We develop and apply techniques for inferring topologies, causal structures and parameters of biological networks from wet lab data. We also develop sensitivity analysis methods to assess the impact of changing both variables and parameters in the model of inferred networks. We identify gene and protein pathways linked to diseases onset and progression and clarify models of mechanisms of action of drugs as well as predicting networks whose structure and dynamics are linked to the healthy status or to pharmacological and/or dietary intervention. We also exploit methods in ecology to predict structures of interaction among individuals as well as vulnerabilities of ecosystems.
We develop and apply network analysis for identifying key genes representing potential gatekeepers linking nutrition to disease. Network communities significantly enriched in proteins responding to drug pharmacology can highlight unexpected mechanisms of functioning, beyond the boundaries of canonical metabolic and regulatory pathways. Similarly, network analysis can shed light on the forces driving the evolution of food webs, focusing on the connection between ecosystem structure and dynamics.

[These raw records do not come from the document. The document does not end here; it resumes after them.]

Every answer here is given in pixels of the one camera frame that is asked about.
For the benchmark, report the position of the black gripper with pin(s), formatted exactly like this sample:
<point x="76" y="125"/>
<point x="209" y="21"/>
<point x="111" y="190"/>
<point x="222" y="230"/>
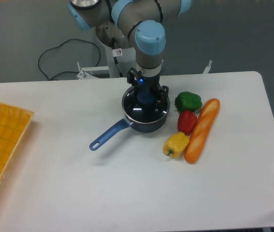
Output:
<point x="141" y="83"/>

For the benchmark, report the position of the glass lid with blue knob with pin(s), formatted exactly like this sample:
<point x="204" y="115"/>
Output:
<point x="144" y="109"/>

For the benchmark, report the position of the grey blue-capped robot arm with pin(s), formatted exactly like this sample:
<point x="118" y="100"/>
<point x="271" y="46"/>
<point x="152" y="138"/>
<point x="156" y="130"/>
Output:
<point x="140" y="21"/>

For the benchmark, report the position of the dark blue saucepan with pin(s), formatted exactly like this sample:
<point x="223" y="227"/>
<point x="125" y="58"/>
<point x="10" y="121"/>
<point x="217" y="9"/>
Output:
<point x="121" y="125"/>

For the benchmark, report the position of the green bell pepper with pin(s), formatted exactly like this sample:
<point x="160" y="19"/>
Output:
<point x="188" y="101"/>

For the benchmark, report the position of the red bell pepper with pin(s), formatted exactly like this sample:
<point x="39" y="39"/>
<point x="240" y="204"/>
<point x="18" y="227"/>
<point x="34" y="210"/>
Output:
<point x="186" y="122"/>

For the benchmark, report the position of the yellow bell pepper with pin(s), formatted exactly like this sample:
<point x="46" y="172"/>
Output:
<point x="175" y="145"/>

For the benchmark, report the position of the orange baguette bread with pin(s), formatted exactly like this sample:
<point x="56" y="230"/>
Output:
<point x="200" y="132"/>

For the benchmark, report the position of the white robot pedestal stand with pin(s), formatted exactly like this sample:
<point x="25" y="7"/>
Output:
<point x="119" y="53"/>

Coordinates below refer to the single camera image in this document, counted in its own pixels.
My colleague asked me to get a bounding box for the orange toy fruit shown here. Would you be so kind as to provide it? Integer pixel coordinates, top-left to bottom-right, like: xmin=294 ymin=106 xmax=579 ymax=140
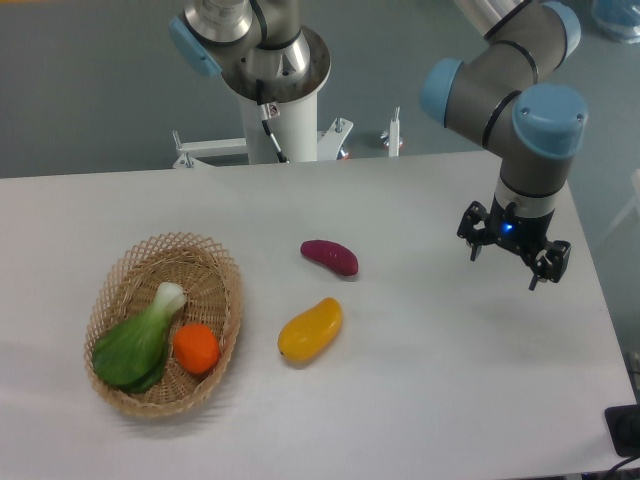
xmin=173 ymin=323 xmax=221 ymax=375

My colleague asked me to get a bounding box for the blue plastic bag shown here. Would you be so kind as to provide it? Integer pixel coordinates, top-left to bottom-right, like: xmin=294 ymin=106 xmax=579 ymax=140
xmin=591 ymin=0 xmax=639 ymax=44

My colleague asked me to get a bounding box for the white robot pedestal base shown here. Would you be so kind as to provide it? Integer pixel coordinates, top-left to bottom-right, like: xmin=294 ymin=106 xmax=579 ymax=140
xmin=171 ymin=29 xmax=355 ymax=170

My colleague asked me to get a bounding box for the yellow toy mango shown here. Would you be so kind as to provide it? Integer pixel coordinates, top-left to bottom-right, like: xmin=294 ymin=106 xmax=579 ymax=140
xmin=277 ymin=297 xmax=343 ymax=363

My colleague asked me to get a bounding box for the green bok choy toy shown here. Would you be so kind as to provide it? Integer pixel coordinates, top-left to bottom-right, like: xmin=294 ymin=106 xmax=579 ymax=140
xmin=91 ymin=282 xmax=187 ymax=394

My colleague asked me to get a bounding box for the woven wicker basket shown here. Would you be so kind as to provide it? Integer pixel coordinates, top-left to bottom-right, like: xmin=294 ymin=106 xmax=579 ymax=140
xmin=84 ymin=232 xmax=243 ymax=418

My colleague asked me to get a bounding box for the black device at edge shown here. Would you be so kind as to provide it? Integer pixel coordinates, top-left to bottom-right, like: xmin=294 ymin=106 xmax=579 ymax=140
xmin=604 ymin=404 xmax=639 ymax=457

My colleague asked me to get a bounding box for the purple toy sweet potato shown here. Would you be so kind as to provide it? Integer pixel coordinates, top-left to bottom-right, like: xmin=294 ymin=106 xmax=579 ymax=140
xmin=300 ymin=240 xmax=359 ymax=277

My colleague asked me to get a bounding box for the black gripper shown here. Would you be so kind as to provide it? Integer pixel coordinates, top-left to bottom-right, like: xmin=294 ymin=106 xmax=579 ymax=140
xmin=456 ymin=194 xmax=571 ymax=291

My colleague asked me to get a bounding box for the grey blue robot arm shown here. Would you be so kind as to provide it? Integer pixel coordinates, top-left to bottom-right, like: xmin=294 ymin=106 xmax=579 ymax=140
xmin=169 ymin=1 xmax=588 ymax=283

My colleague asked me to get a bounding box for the black cable on pedestal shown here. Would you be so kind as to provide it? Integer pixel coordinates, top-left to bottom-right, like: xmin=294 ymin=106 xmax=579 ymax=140
xmin=255 ymin=78 xmax=290 ymax=164

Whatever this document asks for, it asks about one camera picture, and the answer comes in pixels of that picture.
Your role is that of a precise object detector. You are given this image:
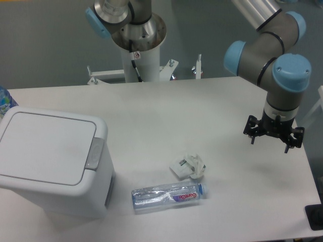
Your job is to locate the white frame at right edge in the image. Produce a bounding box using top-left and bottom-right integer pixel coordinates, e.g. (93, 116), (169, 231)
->
(300, 86), (322, 129)

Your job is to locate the crumpled white paper wrapper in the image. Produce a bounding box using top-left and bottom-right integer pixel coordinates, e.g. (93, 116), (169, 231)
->
(169, 153), (206, 180)

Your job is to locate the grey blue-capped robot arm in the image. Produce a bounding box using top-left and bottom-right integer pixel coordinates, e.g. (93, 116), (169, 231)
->
(85, 1), (311, 149)

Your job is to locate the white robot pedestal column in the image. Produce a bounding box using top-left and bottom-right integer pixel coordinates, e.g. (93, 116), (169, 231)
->
(111, 14), (168, 83)

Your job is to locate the blue-label bottle behind bin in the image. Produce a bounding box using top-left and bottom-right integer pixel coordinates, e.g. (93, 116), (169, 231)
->
(0, 86), (18, 119)

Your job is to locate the crushed clear plastic bottle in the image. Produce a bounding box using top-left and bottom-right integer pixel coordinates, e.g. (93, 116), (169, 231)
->
(131, 181), (208, 210)

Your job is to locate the black pedestal cable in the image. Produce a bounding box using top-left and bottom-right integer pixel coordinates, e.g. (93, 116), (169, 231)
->
(128, 39), (144, 83)

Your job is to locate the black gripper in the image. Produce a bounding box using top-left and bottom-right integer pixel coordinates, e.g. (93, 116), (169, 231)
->
(243, 111), (305, 154)

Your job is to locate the white push-lid trash can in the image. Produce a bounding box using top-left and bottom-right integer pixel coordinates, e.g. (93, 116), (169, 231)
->
(1, 106), (115, 218)

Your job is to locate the black device at table edge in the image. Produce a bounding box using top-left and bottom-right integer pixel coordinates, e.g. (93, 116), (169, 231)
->
(305, 204), (322, 231)

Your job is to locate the white frame foot with caster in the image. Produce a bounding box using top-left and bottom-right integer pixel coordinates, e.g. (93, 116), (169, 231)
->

We develop and apply simulation-based techniques that start from the list of components of the system, their (partial) wiring and their partial quantitative characterization. Signaling and metabolic networks are the main networks we model, simulate and analyze, linked to molecular nutrition and systems pharmacology. Once validated, models can be used as predictive tools by perturbing them with addition/deletion/modification of components.